*** Source data ***

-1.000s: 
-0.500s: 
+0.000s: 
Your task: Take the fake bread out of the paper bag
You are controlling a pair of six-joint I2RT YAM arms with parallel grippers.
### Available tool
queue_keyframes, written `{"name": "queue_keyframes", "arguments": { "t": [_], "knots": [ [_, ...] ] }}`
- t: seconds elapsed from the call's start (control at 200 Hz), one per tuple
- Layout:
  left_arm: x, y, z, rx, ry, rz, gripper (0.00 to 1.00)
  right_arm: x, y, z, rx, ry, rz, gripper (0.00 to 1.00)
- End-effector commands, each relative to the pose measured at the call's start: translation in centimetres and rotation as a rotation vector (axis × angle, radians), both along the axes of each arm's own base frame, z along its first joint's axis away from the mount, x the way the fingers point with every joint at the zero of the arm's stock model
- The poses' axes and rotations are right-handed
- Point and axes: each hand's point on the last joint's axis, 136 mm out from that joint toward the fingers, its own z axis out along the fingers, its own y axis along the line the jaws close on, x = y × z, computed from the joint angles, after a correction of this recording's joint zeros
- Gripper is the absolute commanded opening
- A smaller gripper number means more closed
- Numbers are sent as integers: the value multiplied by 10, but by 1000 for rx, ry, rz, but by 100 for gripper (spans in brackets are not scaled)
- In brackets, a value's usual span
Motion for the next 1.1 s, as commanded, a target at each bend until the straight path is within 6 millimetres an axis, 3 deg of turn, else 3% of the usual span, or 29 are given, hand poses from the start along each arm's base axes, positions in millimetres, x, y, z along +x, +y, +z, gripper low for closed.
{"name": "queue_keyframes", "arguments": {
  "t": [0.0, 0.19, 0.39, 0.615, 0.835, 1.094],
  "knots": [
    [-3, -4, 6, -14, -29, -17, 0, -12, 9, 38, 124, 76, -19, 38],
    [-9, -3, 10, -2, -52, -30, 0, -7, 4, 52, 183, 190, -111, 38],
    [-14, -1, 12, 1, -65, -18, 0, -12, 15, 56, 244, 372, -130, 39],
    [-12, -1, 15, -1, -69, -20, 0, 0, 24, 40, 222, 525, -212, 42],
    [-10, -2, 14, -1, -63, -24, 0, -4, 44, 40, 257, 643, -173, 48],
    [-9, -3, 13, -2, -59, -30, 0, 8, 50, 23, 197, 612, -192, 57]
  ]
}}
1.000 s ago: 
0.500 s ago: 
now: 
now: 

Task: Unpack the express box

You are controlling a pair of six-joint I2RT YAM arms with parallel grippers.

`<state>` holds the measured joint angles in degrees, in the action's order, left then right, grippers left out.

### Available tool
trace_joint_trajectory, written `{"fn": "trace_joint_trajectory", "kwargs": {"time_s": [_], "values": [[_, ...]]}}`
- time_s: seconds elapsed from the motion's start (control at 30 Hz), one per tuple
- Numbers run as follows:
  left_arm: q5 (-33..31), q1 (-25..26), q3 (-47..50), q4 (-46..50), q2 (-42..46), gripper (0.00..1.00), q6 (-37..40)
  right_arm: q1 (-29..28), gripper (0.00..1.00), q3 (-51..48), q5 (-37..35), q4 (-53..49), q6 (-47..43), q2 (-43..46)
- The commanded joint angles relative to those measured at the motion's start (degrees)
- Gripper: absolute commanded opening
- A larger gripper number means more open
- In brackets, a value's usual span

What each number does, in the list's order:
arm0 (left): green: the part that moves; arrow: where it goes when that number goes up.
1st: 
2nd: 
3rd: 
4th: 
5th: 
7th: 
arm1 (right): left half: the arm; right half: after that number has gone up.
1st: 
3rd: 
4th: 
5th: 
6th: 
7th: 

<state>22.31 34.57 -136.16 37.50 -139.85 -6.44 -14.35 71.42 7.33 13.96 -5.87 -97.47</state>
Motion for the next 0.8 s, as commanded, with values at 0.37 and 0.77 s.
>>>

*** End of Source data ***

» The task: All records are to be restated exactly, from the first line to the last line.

» Written response:
-1.000s: 
-0.500s: 
+0.000s: 
Your task: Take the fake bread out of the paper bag
You are controlling a pair of six-joint I2RT YAM arms with parallel grippers.
### Available tool
queue_keyframes, written `{"name": "queue_keyframes", "arguments": { "t": [_], "knots": [ [_, ...] ] }}`
- t: seconds elapsed from the call's start (control at 200 Hz), one per tuple
- Layout:
  left_arm: x, y, z, rx, ry, rz, gripper (0.00 to 1.00)
  right_arm: x, y, z, rx, ry, rz, gripper (0.00 to 1.00)
- End-effector commands, each relative to the pose measured at the call's start: translation in centimetres and rotation as a rotation vector (axis × angle, radians), both along the axes of each arm's own base frame, z along its first joint's axis away from the mount, x the way the fingers point with every joint at the zero of the arm's stock model
- The poses' axes and rotations are right-handed
- Point and axes: each hand's point on the last joint's axis, 136 mm out from that joint toward the fingers, its own z axis out along the fingers, its own y axis along the line the jaws close on, x = y × z, computed from the joint angles, after a correction of this recording's joint zeros
- Gripper is the absolute commanded opening
- A smaller gripper number means more closed
- Numbers are sent as integers: the value multiplied by 10, but by 1000 for rx, ry, rz, but by 100 for gripper (spans in brackets are not scaled)
- In brackets, a value's usual span
Motion for the next 1.1 s, as commanded, a target at each bend until the straight path is within 6 millimetres an axis, 3 deg of turn, else 3% of the usual span, or 29 are given, hand poses from the start along each arm's base axes, positions in millimetres, x, y, z along +x, +y, +z, gripper low for closed.
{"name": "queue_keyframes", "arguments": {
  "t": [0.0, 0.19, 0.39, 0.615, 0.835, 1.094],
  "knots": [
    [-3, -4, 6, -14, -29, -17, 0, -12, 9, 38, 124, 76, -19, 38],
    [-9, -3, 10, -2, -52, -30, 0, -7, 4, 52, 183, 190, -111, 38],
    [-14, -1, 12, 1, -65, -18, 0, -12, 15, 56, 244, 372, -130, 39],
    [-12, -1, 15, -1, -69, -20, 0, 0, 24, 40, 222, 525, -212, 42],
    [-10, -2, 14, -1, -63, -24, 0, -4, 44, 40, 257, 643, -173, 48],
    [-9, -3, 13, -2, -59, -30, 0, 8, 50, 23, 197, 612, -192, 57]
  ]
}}
1.000 s ago: 
0.500 s ago: 
now: 
now: 

Task: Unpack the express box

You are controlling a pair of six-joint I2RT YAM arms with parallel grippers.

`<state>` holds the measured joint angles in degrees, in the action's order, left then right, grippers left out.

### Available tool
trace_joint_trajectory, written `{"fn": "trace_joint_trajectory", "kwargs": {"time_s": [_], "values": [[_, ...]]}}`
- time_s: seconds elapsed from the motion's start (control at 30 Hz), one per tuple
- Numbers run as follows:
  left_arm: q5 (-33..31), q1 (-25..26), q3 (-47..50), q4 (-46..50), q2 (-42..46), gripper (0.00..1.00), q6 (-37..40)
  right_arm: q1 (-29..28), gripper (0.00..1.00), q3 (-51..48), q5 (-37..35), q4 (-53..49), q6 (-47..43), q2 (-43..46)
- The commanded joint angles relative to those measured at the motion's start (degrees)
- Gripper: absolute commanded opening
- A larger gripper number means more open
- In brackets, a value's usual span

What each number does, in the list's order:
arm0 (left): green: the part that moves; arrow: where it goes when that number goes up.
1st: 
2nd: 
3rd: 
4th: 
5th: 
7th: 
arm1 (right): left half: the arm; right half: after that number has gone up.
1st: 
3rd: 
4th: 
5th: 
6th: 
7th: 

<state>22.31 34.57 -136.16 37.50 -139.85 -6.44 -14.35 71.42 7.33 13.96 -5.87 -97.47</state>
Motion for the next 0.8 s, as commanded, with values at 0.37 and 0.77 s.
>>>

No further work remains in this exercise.